What is expected: Transcribe the listing below verbatim, omitting pictures.

===== Given data

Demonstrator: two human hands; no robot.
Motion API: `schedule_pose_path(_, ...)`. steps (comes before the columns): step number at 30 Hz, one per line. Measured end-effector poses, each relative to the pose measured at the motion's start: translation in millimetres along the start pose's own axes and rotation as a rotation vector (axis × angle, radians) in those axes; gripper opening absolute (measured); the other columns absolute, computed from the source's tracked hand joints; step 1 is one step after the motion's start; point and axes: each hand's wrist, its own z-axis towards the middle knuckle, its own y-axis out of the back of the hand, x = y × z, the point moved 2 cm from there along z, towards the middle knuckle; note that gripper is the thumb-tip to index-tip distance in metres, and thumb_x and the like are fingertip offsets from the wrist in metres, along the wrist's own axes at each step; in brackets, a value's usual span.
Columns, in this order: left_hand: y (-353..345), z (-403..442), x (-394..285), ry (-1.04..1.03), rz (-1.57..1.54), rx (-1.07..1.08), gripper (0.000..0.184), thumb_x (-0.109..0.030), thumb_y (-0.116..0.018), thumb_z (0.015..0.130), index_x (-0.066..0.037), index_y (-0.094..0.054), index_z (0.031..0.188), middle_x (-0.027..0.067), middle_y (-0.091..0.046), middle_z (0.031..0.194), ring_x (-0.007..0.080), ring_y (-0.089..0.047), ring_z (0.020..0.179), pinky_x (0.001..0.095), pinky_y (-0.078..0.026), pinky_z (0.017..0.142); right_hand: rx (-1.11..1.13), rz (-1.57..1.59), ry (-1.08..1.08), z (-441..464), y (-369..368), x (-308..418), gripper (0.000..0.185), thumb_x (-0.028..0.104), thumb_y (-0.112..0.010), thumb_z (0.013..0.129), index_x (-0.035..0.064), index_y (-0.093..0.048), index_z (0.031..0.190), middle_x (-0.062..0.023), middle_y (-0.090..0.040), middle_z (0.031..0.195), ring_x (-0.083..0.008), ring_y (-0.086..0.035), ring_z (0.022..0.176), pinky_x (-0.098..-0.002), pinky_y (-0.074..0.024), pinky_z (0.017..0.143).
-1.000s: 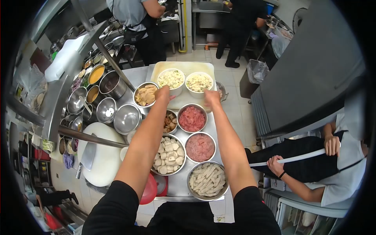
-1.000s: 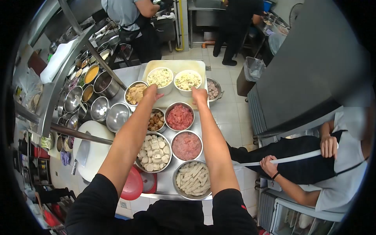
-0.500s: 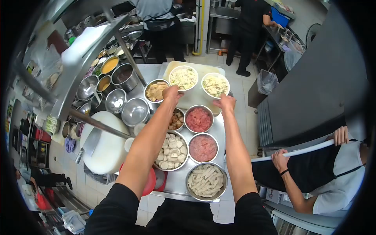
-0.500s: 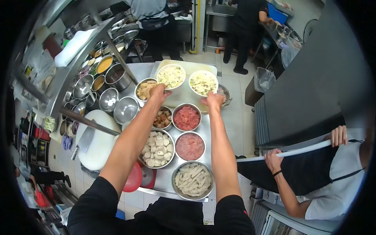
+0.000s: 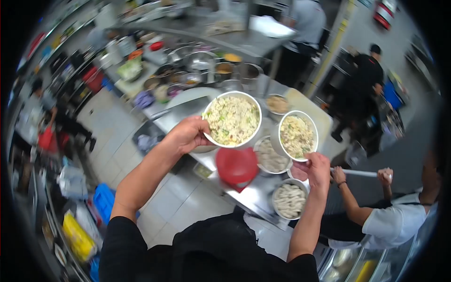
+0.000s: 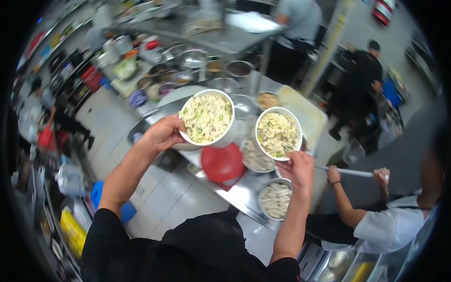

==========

Response box:
Demonstrator: two human hands; no robot.
Motion API: `schedule_pose_path(_, ...)`. steps (comes before the columns): step number at 30 Hz, one per line. Measured end-effector poses, each relative to the pose measured at the motion's start: translation in millimetres along the start pose's own axes and rotation as a rotation vector (axis × angle, radians) in those axes; gripper opening absolute (measured); the other columns absolute, computed from the source's tracked hand joints; step 1 is one step after the motion's start; point and axes: each hand's wrist, its own z-axis towards the middle knuckle, its own y-axis out of the back of the hand, x = y × z, the point moved 2 cm from there along z, towards the middle knuckle; note that gripper is the thumb-tip to index-tip distance in metres, and thumb_x and the like are fingertip offsets from the wrist in metres, along the wrist's own axes at each step; in brackets, a value's usual span.
Columns, in this order: left_hand: y (-353..345), z (-403..442), x (-394..285), ry (-1.04..1.03), rz (-1.57..1.54), rx (-1.07..1.08), gripper (0.000..0.184), thumb_x (-0.109..0.030), thumb_y (-0.116..0.018), thumb_z (0.015..0.130), index_x (-0.066..0.037), index_y (-0.094..0.054), index_z (0.031..0.188), middle_x (-0.027..0.067), middle_y (-0.091..0.046), middle_z (0.031..0.194), ring_x (-0.007..0.080), ring_y (-0.089..0.047), ring_z (0.020..0.179), pinky_x (0.001..0.095), pinky_y (-0.078..0.026), pinky_z (0.017..0.142); right_hand: rx (-1.11..1.13), rz (-1.57..1.59), ry (-1.08..1.08), z (-441..464), y (-369..368), x (-308..418), gripper (0.000..0.185), thumb_x (-0.028..0.104), thumb_y (-0.112..0.010), thumb_z (0.013..0.129), index_x (-0.035..0.064), index_y (-0.093..0.048), index_z (0.031..0.190), middle_x (-0.062..0.023), middle_y (-0.090..0.040), middle_z (0.031..0.195), ring_x (-0.083..0.008), ring_y (-0.086..0.035), ring_z (0.022..0.176), pinky_x (-0.098..-0.002), pinky_y (-0.074..0.024), pinky_z (0.017..0.143).
-1.000s: 
-1.000s: 
-0.500s: 
-0.500s: 
+0.000s: 
+0.000s: 

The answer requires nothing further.